What is being asked: Would you reproduce each line below exactly, leaving every picture out?

━━ Dataset excerpt ━━

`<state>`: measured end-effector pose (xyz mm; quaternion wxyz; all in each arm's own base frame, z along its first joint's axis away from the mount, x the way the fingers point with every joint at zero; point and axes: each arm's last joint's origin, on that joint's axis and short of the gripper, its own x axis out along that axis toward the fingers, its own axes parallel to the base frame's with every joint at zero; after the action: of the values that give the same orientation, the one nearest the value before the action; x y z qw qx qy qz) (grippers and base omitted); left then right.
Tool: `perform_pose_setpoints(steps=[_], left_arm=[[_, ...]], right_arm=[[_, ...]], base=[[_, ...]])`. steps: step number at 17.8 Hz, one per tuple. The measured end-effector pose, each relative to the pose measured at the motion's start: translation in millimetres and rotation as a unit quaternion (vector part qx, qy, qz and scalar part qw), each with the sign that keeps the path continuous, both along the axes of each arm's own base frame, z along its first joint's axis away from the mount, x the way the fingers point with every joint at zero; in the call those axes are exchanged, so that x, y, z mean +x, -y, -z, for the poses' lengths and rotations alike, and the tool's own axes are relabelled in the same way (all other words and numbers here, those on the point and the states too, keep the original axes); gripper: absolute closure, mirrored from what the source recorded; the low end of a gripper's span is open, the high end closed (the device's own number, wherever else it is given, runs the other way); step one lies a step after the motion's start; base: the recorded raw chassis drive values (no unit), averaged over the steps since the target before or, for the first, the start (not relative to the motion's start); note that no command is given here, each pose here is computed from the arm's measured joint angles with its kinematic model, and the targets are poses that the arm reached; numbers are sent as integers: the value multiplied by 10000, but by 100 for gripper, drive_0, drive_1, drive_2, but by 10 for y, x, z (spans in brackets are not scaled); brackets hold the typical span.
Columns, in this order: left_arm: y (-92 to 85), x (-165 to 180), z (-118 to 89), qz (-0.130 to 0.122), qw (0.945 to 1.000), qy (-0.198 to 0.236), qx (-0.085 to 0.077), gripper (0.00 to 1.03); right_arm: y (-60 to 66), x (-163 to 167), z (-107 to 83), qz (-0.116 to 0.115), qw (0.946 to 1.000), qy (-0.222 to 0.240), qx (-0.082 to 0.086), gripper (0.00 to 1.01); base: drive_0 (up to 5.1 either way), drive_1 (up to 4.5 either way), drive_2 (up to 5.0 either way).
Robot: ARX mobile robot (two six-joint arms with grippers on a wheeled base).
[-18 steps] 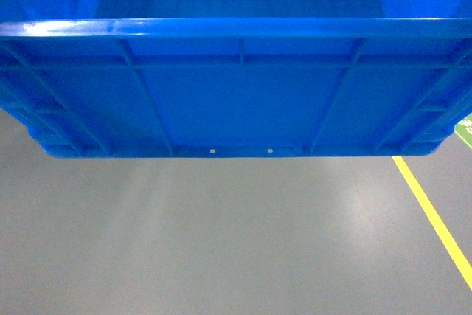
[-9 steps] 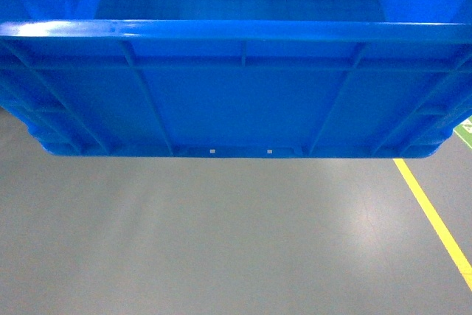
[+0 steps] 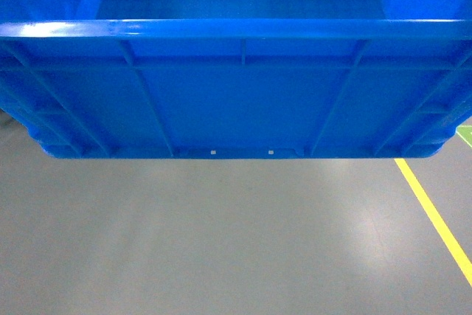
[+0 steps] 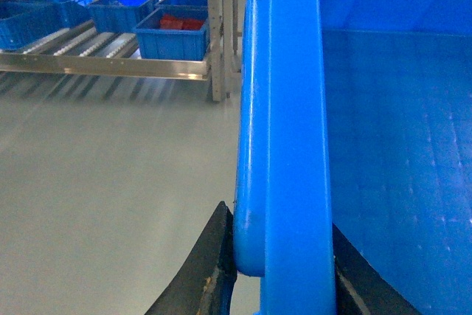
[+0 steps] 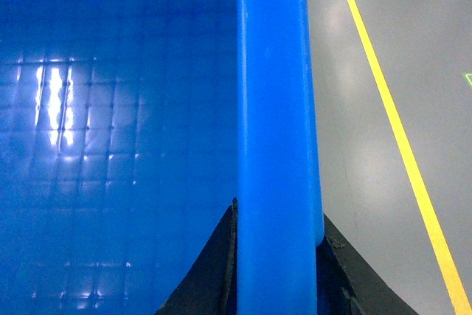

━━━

Output below:
`<state>`: measured end-effector pose (xyz mm; quaternion wxyz; all in each arm's own base frame, z along its first joint's axis away from the mount, x the way the fingers point with every joint at zero; point and axes: each arm's last joint's origin, on that joint's axis and short of the gripper, its own x axis out along that axis toward the fingers, its own axes parallel to the base frame's with every joint at zero; after the action: of the values that give the same orientation, the one nearest the value before the action; x y z qw qx qy qz) (grippers and base omitted); left then right.
Tool: `perform_pose_setpoints(steps=[_], left_arm=[[_, ...]], right_arm=[[_, ...]], base=[[_, ...]])`. steps: step number at 17.8 Hz, one per tuple. The measured end-effector pose, each relative to the pose measured at the motion's start: translation in millimetres and rotation as a unit quaternion (vector part qx, qy, qz and scalar part qw), each with the sign that keeps the path continuous, both along the axes of each arm's own base frame, z along its first joint's axis away from the mount, x the way the fingers point with every joint at zero; in the call those axes are exchanged, so that x, y, z mean +x, -y, -z, for the poses' lengths and rotations alike, and the tool's own axes are relabelled in the same way (all other words and numbers here, those on the point and the states too, keep the original axes); gripper: absolute closure, mirrored from what the source recorded; the low end of a gripper's span is open, the high end closed (the device's own number, wherever else it is given, runs the other way); step one lies a step after the motion's start; base: the recorded raw chassis drive values (no unit), averaged over the steps since the target before or, for the first, the start (not relative to the motion's start); note that no command is given here, each pose here is computed from the arm's measured joint angles with its kinematic model, and the targets are poses that the arm reached; numbers are sent as integers: the value multiplied by 10000, but by 100 for gripper, drive_0, drive_1, drive_2, but by 10 for y, x, z (spans in brackets are not scaled); brackets hold the typical span.
Columns, in this order: left_arm: y (-92 to 85), x (-165 to 180), z (-118 to 89), qz (-0.130 to 0.122), qw (0.945 to 1.000), qy (-0.198 to 0.236), qx (-0.085 to 0.077), gripper (0.00 to 1.03); right_arm: y (-60 to 66), x (-163 to 167), z (-107 to 83), qz (-0.116 to 0.115), qw (0.946 to 1.000), qy (-0.222 to 0.240), qx (-0.082 to 0.086), gripper (0.00 to 1.01); base: drive_0 (up to 5.1 either way), drive_1 (up to 4.5 either way), drive_2 (up to 5.0 either way).
Robot: ARX mobile robot (two six-joint arms with grippers on a wheeled base).
[-18 steps] 
[-9 steps] 
[+0 steps] 
[+0 steps] 
[+0 steps] 

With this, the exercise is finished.